The health, aesthetic and money saving benefits of growing your own vegetables

PUBLISHED: 16:41 13 August 2014

Peppers - colourful and packed with goodness thanks to their caratenoid content

Peppers - colourful and packed with goodness thanks to their caratenoid content


Colourful vegetables not only add edible glamour to your garden but, when harvested, also provide a wealth of health-giving benefits too

Carotenoids give this Dorset Naga its wonderful red hueCarotenoids give this Dorset Naga its wonderful red hue

Though I usually choose fruit and vegetable varieties for their yield and flavour, colour is gradually becoming a more important consideration. This shift in attitude is due in part to aesthetics as I start to appreciate the role that colour plays in the enjoyment of food. It is also partly due to the seed catalogues, which are offering an ever-increasing range of eccentrically-coloured vegetables and fruits. This carnival of colours is due to presence of pigments manufactured by the plants, and if it weren’t for these naturally-occurring chemicals, gardening would be dull and lifeless.


Chlorophylls are present in almost all plants, imparting a green colour to leaves, stems and unripe fruit. These pigments are nature’s solar-powered batteries, capturing the energy from sunlight and helping to convert it into a form that the plants can use for growth and reproduction.

Nitrogen plays a key part of the make-up of chlorophyll, which explains why plants grown on soil low in this nutrient are not only stunted but don’t develop a lively green colour. The addition of a high nitrogen fertiliser will correct the problem, and plants will quickly go green and start growing with renewed vigour.


The extrovert carotenoids are a large and varied family responsible for most of the yellows and oranges as well as some of the reds found in fruit and vegetables. They give the warm yellow glow to sweet corn, a distinctive red to ripe tomatoes, and a vibrant yellow, orange and red to peppers.

Perhaps the best-known carotenoids are those found in carrots. Not only are they responsible for the characteristic yellow and orange colour of the roots, but they are the raw materials that our bodies use to manufacture Vitamin A.

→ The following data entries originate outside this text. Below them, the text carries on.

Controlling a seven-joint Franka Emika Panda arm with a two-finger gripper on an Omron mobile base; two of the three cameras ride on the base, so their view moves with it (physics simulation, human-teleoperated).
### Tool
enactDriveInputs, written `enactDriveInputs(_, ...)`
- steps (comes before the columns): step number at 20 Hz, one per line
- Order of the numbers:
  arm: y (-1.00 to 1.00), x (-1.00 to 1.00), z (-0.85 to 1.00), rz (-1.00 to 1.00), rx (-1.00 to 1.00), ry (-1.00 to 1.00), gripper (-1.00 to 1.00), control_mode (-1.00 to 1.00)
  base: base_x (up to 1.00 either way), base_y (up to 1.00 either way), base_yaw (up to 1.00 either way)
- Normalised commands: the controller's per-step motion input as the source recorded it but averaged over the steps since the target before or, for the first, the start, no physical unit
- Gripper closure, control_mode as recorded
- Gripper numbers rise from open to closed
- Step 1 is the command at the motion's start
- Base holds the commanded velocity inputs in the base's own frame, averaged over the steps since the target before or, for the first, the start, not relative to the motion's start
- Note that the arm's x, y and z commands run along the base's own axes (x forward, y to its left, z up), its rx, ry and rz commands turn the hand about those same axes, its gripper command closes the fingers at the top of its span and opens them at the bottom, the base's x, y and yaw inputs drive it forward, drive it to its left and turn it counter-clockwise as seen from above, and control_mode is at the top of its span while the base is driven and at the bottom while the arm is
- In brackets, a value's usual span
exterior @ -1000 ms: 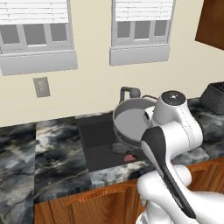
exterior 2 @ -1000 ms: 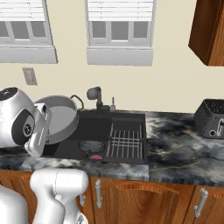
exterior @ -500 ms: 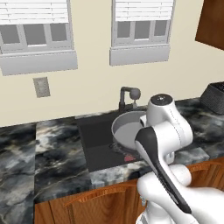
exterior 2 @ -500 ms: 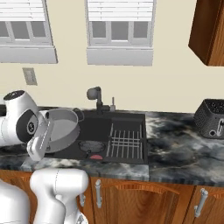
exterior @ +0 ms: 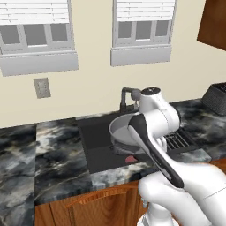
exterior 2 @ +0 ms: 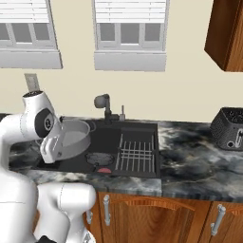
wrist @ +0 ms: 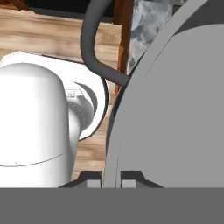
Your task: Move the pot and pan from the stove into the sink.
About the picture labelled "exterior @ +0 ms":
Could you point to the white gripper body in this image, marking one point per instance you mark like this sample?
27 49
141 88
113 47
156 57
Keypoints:
162 144

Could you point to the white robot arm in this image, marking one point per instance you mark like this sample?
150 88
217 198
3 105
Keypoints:
160 109

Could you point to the silver metal pot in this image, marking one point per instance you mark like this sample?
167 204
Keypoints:
120 129

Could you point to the dark sink tap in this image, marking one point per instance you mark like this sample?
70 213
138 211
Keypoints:
126 93

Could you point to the black kitchen sink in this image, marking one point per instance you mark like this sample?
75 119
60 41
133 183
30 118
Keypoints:
97 141

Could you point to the dark drain rack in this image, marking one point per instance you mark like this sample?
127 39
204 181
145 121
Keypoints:
176 140

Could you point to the small red object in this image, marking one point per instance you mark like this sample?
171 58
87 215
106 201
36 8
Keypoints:
130 159

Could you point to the brown base cupboard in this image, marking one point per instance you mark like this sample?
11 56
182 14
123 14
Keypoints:
219 164

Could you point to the brown cupboard door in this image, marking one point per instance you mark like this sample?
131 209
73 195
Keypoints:
100 212

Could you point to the narrow window with blind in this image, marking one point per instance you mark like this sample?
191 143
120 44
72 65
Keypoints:
142 29

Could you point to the narrow brown cupboard front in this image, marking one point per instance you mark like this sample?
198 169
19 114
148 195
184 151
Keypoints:
42 214

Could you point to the wide window with blind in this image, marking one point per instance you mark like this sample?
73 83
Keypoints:
35 35

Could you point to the brown wall cupboard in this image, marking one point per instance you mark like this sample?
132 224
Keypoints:
214 22

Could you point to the grey wall switch plate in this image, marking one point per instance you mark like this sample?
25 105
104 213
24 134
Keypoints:
42 88

To grow the healthiest carrots delay the first harvests to give the roots time to develop. Your patience will pay dividends because carotene production lags behind root growth, and roots harvested too small will be pale and lacking in pigmentation. By waiting you will give carotene a chance to accumulate and allow the crop to reach its full, health-giving potential.

Lycopene is another carotenoid that has life-enhancing qualities – it is an antioxidant that has received good press for the role it may play in reducing prostate cancer. The red colour of tomatoes is due to lycopene, which increases as the fruit ripen.

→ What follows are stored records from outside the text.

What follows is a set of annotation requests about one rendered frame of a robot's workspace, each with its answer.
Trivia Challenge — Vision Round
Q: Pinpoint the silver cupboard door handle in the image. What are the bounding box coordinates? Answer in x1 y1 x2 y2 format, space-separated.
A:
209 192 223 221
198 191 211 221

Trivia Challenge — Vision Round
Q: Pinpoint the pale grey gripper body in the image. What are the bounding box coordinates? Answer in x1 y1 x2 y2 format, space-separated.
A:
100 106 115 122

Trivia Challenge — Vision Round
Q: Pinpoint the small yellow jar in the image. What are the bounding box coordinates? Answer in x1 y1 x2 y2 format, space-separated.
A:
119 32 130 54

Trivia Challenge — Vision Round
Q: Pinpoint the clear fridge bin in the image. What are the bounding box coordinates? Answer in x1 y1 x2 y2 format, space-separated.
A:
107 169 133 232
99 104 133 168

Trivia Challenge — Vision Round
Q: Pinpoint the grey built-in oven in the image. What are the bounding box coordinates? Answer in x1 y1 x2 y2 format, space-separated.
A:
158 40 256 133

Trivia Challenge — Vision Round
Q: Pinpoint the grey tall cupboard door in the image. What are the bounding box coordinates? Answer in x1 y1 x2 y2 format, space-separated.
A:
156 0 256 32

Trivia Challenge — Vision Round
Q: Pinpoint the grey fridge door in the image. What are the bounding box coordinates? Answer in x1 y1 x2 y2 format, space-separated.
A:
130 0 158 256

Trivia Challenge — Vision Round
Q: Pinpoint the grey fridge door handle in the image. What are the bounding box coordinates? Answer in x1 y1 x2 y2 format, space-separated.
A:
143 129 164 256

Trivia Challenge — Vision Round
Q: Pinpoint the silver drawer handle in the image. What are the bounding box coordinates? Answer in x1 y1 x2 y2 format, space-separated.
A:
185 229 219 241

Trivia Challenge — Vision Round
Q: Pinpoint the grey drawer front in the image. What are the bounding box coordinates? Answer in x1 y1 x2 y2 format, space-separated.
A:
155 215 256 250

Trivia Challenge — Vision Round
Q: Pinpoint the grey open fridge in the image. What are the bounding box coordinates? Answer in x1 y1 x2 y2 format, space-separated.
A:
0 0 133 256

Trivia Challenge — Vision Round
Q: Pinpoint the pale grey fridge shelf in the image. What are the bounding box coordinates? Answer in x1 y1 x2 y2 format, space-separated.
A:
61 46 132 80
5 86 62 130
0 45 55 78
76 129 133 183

As with carotenes in carrots, gardeners can exercise some control over the manufacture of lycopene in their own-grown tomatoes. For example, temperatures above 30ºC significantly reduce lycopene production. So venting tunnels and greenhouses during hot weather will help bring heat down to reasonable levels.


The dynamic anthocyanins account for most of the reds, purples and blues. Without them, red currants and blueberries would be misnamed, and blackcurrants – really a dark purple – wouldn’t exist.

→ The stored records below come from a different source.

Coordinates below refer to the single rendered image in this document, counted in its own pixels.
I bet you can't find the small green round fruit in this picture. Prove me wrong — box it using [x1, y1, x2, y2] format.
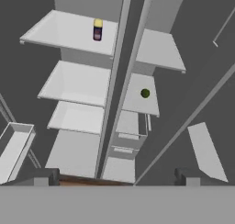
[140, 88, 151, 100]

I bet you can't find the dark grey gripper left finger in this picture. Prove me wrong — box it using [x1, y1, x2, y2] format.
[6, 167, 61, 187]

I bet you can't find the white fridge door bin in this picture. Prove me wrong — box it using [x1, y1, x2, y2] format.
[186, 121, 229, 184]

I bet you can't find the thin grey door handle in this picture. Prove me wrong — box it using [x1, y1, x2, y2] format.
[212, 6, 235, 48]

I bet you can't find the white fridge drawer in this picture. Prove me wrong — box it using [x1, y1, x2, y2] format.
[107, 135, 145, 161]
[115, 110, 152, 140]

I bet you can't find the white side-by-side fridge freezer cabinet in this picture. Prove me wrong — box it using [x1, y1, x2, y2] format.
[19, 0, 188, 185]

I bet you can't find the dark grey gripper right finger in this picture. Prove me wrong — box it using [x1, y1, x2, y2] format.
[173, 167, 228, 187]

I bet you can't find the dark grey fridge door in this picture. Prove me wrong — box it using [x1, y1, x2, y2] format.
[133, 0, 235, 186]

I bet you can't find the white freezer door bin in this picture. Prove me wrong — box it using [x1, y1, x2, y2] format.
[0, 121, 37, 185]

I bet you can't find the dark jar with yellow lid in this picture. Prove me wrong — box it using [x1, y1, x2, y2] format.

Anthocyanins are water soluble, and in the kitchen, they don’t always live up to the promise they showed in the garden. This becomes clear when purple French beans and purple spouting broccoli are cooked in boiling water. Ironically, the process transforms the vegetables to a rather ordinary green and the water to purple.

Cooking red cabbage can also be irksome, mostly because the colour is so fickle. Boiled in ordinary tap water, the cabbage turns out bluish or purple. The situation is easily remedied by adding a dash of something acidic such as vinegar – the colour then becomes the bright red commonly associated with pickled cabbage.


Yet another group of pigments, namely the betalains, are responsible for the flamboyant colours of beetroot. They come in two versions, one producing the typical deep reds of most varieties, and the other responsible for the less common yellow of varieties such as Burpee’s Golden.

After they are ingested, red betalains are broken down and loose their colour, this varies from person to person. If after eating red beetroot the penny you spend is red, then a high proportion of the pigment has passed through your body intact. Don’t be alarmed. This condition, known as beeturia, is quite harmless.

Pigments are essential for our enjoyment of food. Some are necessary for plant growth, and their health-giving properties are responsible for our well-being. Their presence is often taken for granted, but without them the gardens and kitchen would be a much less colourful place.